Every line in the listing below from the one with "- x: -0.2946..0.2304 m" through the one with "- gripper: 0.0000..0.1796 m" is to be reproduced exactly, both ends included; leave out the rest.

[Data segment Boundary: Start]

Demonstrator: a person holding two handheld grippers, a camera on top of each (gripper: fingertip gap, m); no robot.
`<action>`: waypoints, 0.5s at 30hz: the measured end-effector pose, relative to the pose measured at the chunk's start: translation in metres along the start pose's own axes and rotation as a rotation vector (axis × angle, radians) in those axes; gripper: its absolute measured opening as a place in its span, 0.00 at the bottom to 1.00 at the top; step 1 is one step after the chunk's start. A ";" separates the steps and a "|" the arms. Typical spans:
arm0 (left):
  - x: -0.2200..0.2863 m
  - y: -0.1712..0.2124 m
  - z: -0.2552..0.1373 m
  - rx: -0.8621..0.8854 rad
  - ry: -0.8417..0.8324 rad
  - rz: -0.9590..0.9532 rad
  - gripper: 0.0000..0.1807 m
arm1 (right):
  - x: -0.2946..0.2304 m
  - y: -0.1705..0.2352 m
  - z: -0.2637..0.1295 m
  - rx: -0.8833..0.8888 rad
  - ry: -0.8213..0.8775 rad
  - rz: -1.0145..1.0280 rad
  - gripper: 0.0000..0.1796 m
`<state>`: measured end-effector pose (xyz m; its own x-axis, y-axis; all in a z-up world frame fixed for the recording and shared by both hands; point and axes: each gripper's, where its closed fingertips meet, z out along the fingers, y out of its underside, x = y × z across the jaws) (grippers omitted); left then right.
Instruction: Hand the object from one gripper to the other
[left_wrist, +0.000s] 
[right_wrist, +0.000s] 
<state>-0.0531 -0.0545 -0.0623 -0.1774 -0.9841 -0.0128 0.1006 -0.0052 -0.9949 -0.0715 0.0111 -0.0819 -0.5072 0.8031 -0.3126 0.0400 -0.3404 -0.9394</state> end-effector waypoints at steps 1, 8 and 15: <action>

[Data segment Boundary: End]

Response for this exercise:
  - x: -0.2946..0.2304 m
  - y: -0.1705..0.2352 m
  - z: -0.2637..0.1295 m
  - rx: -0.8833..0.8888 rad
  - ry: -0.8213..0.8775 rad
  - rz: -1.0145..1.0280 rad
  - gripper: 0.0000..0.1796 m

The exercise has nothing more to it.